MeSH ID: D019175
Description:
Addition of methyl groups to DNA. DNA methyltransferases (DNA methylases) perform this reaction using S-ADENOSYLMETHIONINE as the methyl group donor.
Best practice for sharing this type of data:
Raw sequence outputs may be stored as .fastq files. Following analysis, DNA methylation profiles may be presented along with relevant information regarding the sample such as cell or tissue type, phenotypic data about the donor, sample status (case vs control) etc. and presented as a Feature Table: Features should be shared at the lowest level collected (eg sequence variants, OTU), such that combining into higher level categories (eg genus/phylum) can be repeated if desired. Metadata should include information about what variant calling protocol was used (eg DADA2) and what database was used to find labels for the variants (eg Greengenes). Ideally, the read count data would be accompanied by any other experimental, environmental, clinical, or demographic data needed to recreate the analyses in the manuscript. If these are included as a separate data table, then it is vital that the ID codes for the samples can be linked to ID codes for sample level data. If the study involves human data, then ethical considerations around sharing need to be evaluated: Subject Data Table (Tabular data). Column headings should describe the content of each column and contain only numbers, letters, and underscores – no spaces, or special characters. Lowercase letters are preferred. Row names should be consistent with those used in the article and in other related datasets.

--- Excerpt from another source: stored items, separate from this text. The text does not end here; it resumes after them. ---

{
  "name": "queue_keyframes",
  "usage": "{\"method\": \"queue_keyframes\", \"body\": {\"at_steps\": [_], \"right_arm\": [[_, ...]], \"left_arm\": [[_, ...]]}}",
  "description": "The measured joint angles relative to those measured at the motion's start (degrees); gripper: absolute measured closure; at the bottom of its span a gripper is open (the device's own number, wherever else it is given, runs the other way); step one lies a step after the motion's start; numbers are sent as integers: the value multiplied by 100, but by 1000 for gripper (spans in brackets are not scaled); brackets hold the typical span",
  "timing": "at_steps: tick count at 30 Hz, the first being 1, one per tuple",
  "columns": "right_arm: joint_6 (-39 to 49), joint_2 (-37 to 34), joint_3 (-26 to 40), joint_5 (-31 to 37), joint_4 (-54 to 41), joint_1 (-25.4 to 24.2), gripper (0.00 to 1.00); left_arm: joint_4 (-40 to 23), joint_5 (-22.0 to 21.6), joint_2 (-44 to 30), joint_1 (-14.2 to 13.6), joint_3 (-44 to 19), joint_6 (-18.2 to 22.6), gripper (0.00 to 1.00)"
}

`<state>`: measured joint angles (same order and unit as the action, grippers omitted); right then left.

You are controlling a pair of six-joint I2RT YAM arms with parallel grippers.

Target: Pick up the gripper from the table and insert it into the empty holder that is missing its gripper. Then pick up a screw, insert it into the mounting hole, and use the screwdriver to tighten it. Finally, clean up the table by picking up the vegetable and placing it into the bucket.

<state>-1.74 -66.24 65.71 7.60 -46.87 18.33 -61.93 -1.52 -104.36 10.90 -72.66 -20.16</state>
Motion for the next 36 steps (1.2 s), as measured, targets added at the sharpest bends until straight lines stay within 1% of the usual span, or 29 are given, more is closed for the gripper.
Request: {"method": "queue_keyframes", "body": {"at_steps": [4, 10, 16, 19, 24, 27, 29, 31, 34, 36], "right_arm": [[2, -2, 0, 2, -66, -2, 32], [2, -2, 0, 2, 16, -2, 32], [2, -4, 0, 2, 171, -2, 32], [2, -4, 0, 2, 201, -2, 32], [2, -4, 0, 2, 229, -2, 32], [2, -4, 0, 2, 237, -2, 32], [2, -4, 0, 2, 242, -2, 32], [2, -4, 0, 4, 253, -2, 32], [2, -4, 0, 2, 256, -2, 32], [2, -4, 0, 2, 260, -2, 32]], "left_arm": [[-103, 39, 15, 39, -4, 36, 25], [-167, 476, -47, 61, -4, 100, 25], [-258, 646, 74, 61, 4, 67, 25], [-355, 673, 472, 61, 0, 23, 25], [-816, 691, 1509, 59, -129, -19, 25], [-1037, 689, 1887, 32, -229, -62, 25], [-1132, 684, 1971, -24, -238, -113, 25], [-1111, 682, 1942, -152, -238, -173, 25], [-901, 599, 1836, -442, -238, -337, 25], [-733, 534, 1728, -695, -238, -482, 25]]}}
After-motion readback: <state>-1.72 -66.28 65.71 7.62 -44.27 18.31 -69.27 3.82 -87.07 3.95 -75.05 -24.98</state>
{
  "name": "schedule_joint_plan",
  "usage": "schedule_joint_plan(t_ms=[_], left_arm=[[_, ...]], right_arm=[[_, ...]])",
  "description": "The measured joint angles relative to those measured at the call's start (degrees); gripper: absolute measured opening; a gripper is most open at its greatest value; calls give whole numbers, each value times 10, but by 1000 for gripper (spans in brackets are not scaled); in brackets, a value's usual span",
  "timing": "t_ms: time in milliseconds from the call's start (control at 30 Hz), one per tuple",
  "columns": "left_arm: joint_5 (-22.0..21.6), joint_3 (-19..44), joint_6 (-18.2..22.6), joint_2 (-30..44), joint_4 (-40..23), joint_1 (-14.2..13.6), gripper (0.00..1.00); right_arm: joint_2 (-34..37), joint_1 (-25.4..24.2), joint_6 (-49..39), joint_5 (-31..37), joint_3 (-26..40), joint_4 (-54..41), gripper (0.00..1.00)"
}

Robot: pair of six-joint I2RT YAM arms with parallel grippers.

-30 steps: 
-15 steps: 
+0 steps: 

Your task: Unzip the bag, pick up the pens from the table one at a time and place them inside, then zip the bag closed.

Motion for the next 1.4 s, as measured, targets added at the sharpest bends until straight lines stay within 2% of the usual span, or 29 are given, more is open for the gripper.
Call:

Most suitable repositories:
DNA methylation data may be added to ArrayExpress, DNA Methylation Interactive Visualization Database, ENCODE Project, Genetic Testing Registry, NCBI Gene, Reference Sequence Database, NCBI Genome, Encyclopedia of DNA Elements at USCS, EWAS Data Hub, Methbank, mirDNMR, Restriction enzymes and methylases database, and SoyBean Knowledge Database.
Best practice for indicating re-use of existing data:
For public datasets please provide a DOI or other stable identified for the dataset itself *and* include a citation for the dataset in the reference list. Be sure to indicate exactly which data has been re-used, particularly when multiple versions of the dataset exist. In many cases, this is best achieved by sharing the code used to extract the part of the data that you analyzed. In some cases it may be best to share the exact dataset(s) you analyzed as well.
For access-controlled data authors should provide a link to instructions for obtaining access (e.g. here is the information page for ADNI (Alzheimer's Disease Neuroimaging Initiative): http://adni.loni.usc.edu/data-samples/access-data/).
When re-using a private dataset from a previous study please contact the data owners to discuss how the data can be made public.